Estaba encantada de haber conseguido sitio en la misma mesa que Joan Proubasta, presidente del Círculo Holmes; Montse Clavé y Paco Camarasa, los responsables de la librería Negra y Criminal, que recibían un diploma del Colegio de Detectives por su apasionada promoción del género negro. Poco podía imaginar que en esa mesa estaría también Montse Estradé, una joven investigadora privada de la agencia OPI, apasionada por su trabajo y cuyo relato acabaría echando por tierra todas mis ideas, tan románticas como falsas. Para empezar, Estradé me informó de que no lleva pistola cuando está de servicio. ¿Ah, no?, pregunté yo muy desilusionada. ¿Y si las cosas se ponen feas? "Cuando haces un seguimiento, la mayor parte de la gente no es agresiva. Y si ves que puedes tener problemas, lo mejor es abandonar. Lo peor de un seguimiento es que es una situación de tensión constante. Y que sabes cuando empiezas, pero no cuando acabas. Tienes que soportar la lluvia, el frío, el calor, el cansancio, el aburrimiento, a veces durante muchas horas. Y aguantarte la sed y las ganas de hacer pipí porque si te metes dos minutos en un bar te arriesgas a perder el trabajo de todo un día. Hay gente que utiliza botellas de plástico para poder orinar. Un detective llegó incluso a agujerear su coche para instalar un tubo". Vaya. Yo creía que un detective necesitaba redaños, y resulta que lo más importante es una buena vejiga.

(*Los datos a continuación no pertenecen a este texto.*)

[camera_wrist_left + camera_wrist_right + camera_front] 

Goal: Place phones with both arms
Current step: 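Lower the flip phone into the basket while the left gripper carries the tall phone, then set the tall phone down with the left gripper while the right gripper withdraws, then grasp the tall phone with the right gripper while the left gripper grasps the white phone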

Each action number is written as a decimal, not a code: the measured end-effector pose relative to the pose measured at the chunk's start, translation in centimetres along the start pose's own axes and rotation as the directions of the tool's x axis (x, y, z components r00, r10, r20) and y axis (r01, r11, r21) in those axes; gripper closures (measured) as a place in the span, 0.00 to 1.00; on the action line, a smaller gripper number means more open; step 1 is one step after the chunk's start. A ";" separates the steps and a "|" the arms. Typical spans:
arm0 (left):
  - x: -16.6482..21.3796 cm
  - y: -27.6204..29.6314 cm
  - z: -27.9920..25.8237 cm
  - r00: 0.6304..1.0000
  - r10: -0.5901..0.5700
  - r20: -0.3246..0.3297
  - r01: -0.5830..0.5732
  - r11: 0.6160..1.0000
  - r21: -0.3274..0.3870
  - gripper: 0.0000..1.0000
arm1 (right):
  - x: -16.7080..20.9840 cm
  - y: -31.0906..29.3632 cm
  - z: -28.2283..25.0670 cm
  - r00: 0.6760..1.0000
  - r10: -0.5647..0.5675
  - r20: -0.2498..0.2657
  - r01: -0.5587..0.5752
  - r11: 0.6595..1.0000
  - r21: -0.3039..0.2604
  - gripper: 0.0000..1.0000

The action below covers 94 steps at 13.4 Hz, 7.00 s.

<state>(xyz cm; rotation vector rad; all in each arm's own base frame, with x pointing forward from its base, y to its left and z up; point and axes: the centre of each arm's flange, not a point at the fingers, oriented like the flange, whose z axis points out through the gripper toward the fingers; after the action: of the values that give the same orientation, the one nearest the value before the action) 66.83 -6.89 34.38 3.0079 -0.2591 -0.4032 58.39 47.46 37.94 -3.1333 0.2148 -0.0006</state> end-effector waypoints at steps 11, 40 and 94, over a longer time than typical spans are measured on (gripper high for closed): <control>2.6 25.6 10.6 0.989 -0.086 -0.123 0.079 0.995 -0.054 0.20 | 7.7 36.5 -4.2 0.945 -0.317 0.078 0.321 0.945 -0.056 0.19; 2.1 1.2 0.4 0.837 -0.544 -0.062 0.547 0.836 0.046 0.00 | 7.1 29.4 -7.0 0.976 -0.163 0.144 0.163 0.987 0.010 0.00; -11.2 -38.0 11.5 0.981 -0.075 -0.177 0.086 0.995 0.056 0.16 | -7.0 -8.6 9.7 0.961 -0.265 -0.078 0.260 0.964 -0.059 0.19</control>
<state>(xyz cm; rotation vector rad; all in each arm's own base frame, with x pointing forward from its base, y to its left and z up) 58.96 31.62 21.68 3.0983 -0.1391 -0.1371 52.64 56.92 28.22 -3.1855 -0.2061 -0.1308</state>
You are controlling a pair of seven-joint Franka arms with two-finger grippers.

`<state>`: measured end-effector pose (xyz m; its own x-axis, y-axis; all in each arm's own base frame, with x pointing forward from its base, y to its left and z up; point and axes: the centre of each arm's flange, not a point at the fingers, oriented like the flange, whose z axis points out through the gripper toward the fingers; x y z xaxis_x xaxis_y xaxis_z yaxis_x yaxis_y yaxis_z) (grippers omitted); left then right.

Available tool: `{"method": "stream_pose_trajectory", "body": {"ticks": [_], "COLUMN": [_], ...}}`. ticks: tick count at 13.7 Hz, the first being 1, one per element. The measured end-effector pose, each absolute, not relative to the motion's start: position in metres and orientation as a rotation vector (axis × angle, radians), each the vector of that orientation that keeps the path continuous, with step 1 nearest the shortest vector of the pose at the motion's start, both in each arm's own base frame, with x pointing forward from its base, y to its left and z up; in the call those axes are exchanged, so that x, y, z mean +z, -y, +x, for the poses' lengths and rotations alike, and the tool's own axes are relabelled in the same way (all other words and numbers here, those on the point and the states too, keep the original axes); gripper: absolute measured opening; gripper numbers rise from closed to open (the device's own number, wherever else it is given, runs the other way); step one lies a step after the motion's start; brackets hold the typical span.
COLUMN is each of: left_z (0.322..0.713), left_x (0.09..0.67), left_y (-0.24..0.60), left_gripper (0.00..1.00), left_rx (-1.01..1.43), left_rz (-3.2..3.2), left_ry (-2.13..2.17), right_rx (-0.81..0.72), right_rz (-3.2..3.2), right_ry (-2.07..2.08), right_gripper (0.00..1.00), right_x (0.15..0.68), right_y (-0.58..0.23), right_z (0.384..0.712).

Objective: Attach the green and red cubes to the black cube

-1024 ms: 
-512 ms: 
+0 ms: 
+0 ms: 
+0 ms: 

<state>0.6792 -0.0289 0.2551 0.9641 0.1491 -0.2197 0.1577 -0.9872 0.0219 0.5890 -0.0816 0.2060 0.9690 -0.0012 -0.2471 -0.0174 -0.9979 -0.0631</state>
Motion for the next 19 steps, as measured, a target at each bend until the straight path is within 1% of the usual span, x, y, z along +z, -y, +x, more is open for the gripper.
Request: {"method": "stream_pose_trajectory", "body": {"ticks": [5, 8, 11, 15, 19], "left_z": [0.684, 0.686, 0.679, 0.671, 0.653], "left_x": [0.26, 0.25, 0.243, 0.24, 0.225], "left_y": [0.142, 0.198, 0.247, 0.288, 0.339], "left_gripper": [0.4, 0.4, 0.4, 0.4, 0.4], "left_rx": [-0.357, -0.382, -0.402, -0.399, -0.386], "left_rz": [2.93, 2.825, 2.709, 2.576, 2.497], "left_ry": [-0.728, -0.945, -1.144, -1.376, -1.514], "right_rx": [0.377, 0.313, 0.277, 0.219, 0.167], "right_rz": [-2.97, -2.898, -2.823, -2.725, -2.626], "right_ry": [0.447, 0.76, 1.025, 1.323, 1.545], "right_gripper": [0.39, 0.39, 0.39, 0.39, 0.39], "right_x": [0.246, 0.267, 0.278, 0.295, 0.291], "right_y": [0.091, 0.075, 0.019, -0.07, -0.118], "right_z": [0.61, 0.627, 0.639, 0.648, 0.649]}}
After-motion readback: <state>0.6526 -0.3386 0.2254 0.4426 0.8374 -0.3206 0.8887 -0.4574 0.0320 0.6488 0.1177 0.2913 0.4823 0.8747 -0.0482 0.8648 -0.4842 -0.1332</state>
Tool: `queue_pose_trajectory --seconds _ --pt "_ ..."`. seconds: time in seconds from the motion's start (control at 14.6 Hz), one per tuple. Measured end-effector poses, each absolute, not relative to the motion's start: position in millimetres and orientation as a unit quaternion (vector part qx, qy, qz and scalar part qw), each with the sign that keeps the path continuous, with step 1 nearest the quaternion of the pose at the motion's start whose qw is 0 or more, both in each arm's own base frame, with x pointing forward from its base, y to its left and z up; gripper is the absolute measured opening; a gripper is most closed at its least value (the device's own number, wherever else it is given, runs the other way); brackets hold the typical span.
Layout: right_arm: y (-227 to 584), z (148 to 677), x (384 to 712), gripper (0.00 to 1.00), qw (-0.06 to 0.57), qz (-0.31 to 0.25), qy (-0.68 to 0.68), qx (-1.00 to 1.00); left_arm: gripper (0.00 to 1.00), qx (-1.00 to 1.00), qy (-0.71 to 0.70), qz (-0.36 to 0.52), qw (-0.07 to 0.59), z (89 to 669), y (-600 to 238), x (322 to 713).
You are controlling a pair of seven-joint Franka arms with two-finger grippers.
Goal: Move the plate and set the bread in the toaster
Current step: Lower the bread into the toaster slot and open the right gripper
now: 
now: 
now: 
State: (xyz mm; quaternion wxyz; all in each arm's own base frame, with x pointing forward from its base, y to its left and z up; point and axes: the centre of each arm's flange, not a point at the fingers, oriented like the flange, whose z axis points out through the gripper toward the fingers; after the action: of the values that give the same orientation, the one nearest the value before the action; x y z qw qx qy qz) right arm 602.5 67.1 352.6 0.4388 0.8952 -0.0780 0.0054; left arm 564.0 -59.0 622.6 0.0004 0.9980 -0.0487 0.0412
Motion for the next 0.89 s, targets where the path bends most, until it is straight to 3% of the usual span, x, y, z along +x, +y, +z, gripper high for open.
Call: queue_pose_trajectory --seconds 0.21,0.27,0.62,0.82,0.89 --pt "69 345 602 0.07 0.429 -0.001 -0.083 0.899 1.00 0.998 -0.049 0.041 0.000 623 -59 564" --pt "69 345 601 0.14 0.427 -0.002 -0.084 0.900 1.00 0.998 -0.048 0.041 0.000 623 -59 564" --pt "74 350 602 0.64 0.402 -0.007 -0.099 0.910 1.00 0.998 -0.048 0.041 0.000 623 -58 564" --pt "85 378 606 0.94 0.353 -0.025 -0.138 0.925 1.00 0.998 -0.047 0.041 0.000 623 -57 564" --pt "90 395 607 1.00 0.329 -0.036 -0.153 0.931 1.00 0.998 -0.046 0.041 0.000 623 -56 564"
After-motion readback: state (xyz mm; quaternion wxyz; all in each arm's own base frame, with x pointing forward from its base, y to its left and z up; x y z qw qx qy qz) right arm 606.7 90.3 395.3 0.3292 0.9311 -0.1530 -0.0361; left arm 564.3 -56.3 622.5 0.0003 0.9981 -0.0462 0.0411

¿Y se liga más por ser detective?, pregunto, convencida de hacer diana esta vez. "Pues no, porque sueles identificarte como detective. Si rondas a menudo por un sitio, al final la gente se da cuenta, aunque muchas veces nos toman por inspectores de Hacienda. Pero si saben que eres detective, se te estropea el trabajo. O sea, que cuanto menos lo digas, mejor". Elemental, querido Watson, pienso yo, tratando de encajar el nuevo golpe con flema. Pero ya Escadé me cuenta que los detectives no tienen potestad para intervenir en asesinatos. "En esos casos, tendríamos que pedir permiso. Pero nuestro campo de acción real son las investigaciones de patrimonio, y cuestiones laborales como las irregularidades contractuales o los fraudes. Trabajamos con muchas compañías de seguros por asuntos de bajas. Piensa que hoy en día el 50% de las bajas laborales de autónomos son fraudulentas".
¿Y los asuntos de celos e infidelidades?, pregunto recordando que el argot popular ha bautizado a los detectives como huelebraguetas. Escadé me cuenta que tiene algún caso, pero que ya no es lo mismo que en la época de Franco, cuando el adulterio era delito y los investigadores irrumpían en las casas con jueces y bomberos para pillar a la gente en paños menores. "Ahora, en las separaciones, lo que pretende la gente es averiguar cuánto dinero tiene el otro para saber lo que puede pedir. De hecho, el dinero es el principal motivo que empuja a alguien a contratarnos".
¿Y se hace justicia, al menos? "En parte, sí. Nosotros somos los ojos del juez. No trabajamos para beneficiar al cliente, sino para saber la verdad. A veces el cliente se enfada, porque la verdad no siempre es cómoda". Que me lo digan a mí, que antes de acudir a la cena vivía entre confortables falacias.
Días después de esta cena, el cliente de otra agencia de detectives me deja ver el informe de seguimiento de un tipo que cobraba la baja por enfermedad, pero trabajaba en otra empresa. El informe incluye fotos tomadas con cámara oculta (en la calle, el super y el puesto de trabajo secreto) y un relato minucioso de las actividades del tipo. Si no fuera por las numerosas faltas de ortografía (en el metro, el hombre, por ejemplo, aborda un comboy), por momentos una casi podría creer que está leyendo a Chandler o a MacDonald.